Asthma affects approximately 27 million individuals in the United States, and various factors contribute to its development. These include exposure to poor air quality, second-hand smoke, and early hospitalization due to viral pneumonia or bronchitis. While some researchers suspected that a connection between serious lung infections and asthma could stem from lingering viruses in the lungs, a clear link between persistent viruses and chronic lung disease had not been proven until recently.
A recent study published in Nature Microbiology utilized Sendai virus (SeV) as a model to investigate the potential correlation between viral persistence and the onset of chronic lung diseases in murine systems. Following SeV infection, viral products were detected in lung macrophages, type 2 innate lymphoid cells (ILC2s), and dendritic cells for several weeks post-clearance of the infectious virus. The infected cells demonstrated a significant upregulation of genes associated with antiviral responses and type 2 inflammation, both of which are implicated in the development of chronic post-viral lung conditions, including asthma.
Lineage tracing analyses indicated that distinct functional subsets of cells contribute to chronic pathology. Notably, the targeted ablation of infected cells or their progeny led to a significant reduction in the severity of chronic lung disease. These results highlight that the persistence of viral products within innate immune cells modifies their behaviour, promoting a more inflammatory phenotype compared to uninfected immune cells. This sustained inflammatory response can precipitate chronic lung diseases, as evidenced by persistent signs of inflammation in the lungs of infected mice, including inflamed alveoli, vascular abnormalities, aberrant lung cell development, and excessive immune tissue accumulation.
Castro et al. emphasized the significance of these findings, demonstrating that a common respiratory virus can endure in immunocompetent hosts well beyond the acute phase of infection, leading to chronic pulmonary conditions. This viral persistence elucidates the long-term health consequences often observed in individuals who are believed to have fully recovered from acute respiratory infections.
The implications of this research extend to understanding the etiology of chronic lung diseases and informing potential preventive strategies. Given that the majority of children are exposed to respiratory viruses, such as parainfluenza or respiratory syncytial virus (RSV), by the age of three—with a subset experiencing severe illness—grasping the mechanisms underlying viral persistence in the lungs is vital for mitigating long-term damage.

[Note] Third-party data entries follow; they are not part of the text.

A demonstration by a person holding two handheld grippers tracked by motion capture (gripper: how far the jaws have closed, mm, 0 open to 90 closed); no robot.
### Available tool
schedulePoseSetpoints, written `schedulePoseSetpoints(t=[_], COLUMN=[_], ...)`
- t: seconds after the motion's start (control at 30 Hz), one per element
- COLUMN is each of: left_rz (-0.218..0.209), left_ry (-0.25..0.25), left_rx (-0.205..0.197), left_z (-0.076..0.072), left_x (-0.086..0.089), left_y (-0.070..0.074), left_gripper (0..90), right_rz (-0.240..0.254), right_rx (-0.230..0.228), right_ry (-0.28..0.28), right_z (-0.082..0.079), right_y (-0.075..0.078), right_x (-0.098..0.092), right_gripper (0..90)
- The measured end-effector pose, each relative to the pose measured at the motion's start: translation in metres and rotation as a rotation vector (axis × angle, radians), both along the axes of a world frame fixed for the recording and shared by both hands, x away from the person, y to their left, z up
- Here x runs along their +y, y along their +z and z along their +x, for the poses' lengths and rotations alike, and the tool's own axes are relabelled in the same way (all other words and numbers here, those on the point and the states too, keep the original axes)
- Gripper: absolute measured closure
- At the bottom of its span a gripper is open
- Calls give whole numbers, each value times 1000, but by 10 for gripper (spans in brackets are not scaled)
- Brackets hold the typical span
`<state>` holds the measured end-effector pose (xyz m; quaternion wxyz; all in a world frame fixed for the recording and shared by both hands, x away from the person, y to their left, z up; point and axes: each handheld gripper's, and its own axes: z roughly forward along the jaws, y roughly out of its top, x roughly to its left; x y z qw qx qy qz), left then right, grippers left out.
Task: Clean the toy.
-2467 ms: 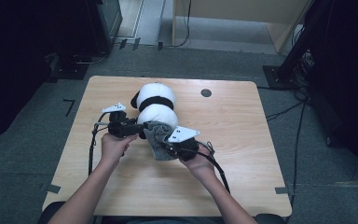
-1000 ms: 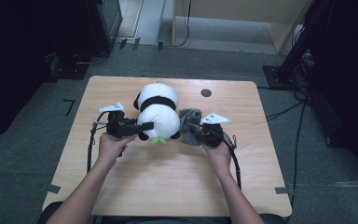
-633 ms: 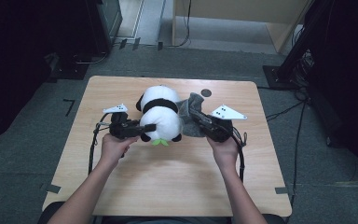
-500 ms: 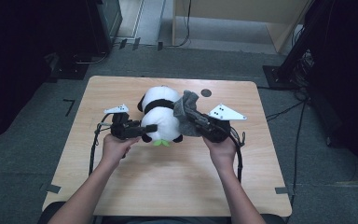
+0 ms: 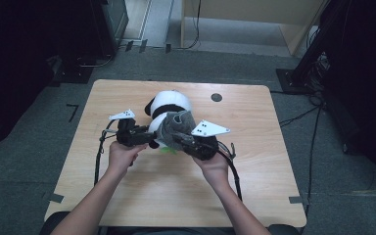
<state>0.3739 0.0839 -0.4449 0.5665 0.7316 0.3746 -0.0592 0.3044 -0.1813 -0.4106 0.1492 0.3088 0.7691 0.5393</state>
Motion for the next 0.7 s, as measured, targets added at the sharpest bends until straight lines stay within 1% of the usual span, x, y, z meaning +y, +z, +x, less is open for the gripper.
schedulePoseSetpoints(t=[0.07, 0.17, 0.27, 0.33, 0.37, 0.57, 0.7], left_rz=[-3, 1, 4, -2, 0, -5, -19], left_ry=[12, 22, 33, 41, 42, 59, 67], left_rx=[7, 0, -3, 1, -2, 1, 6], left_z=[1, 2, 2, 2, 3, 4, 5], left_x=[1, 3, 5, 7, 7, 10, 12], left_y=[-1, 0, 0, 1, 1, 1, 1], left_gripper=[466, 468, 472, 475, 476, 479, 480], right_rz=[-5, -19, -43, -64, -75, -101, -134], right_rx=[13, 25, 28, 35, 30, 52, 49], right_ry=[22, 48, 70, 83, 88, 105, 109], right_z=[0, -1, -2, -3, -3, -1, -1], right_y=[-5, -11, -18, -23, -26, -38, -45], right_x=[3, 9, 15, 19, 21, 25, 28], right_gripper=[773, 773, 773, 774, 773, 774, 774])
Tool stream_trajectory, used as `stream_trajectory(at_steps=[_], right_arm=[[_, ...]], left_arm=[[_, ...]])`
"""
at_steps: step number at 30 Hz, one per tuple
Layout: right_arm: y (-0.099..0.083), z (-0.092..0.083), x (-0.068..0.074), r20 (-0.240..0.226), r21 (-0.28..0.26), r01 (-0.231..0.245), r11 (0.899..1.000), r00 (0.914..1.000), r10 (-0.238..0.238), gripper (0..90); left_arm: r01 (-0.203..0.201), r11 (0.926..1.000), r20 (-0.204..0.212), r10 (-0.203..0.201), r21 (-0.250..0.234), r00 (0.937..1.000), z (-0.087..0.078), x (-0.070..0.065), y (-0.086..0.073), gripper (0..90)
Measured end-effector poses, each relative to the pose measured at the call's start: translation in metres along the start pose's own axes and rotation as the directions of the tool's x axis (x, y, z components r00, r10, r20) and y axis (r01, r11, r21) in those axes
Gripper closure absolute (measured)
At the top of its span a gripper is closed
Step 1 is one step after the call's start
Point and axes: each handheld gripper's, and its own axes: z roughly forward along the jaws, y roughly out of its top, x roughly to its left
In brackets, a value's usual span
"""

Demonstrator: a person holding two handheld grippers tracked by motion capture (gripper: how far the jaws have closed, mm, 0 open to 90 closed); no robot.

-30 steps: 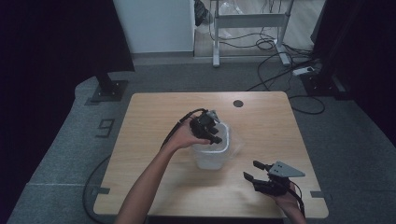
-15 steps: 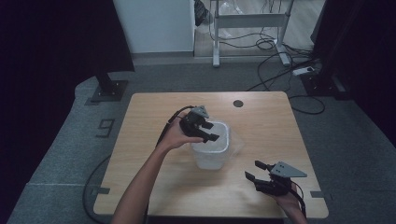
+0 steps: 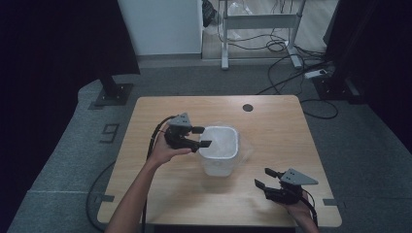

In conclusion, while it may be challenging to prevent initial infections with these prevalent respiratory viruses, elucidating the persistence and impact of these infections on lung health could inform future strategies aimed at reducing the risk of chronic lung diseases, such as asthma.
References
- Castro ÍA, Yang Y, Gnazzo V, Kim DH, Van Dyken SJ, López CB. Murine parainfluenza virus persists in lung innate immune cells sustaining chronic lung pathology. Nat Microbiol. 2024 Oct 2;1–14.
- Castro ÍA, Yang Y, Gnazzo V, Kim DH, Van Dyken SJ, López CB. Murine Parainfluenza Virus Persists in Lung Innate Immune Cells Sustaining Chronic Lung Pathology. bioRxiv. 2023 Nov 8;2023.11.07.566103.
- Shi T, McAllister DA, O’Brien KL, Simoes EAF, Madhi SA, Gessner BD, et al. Global, regional, and national disease burden estimates of acute lower respiratory infections due to respiratory syncytial virus in young children in 2015: a systematic review and modelling study. Lancet. 2017 Sep 2;390(10098):946–58.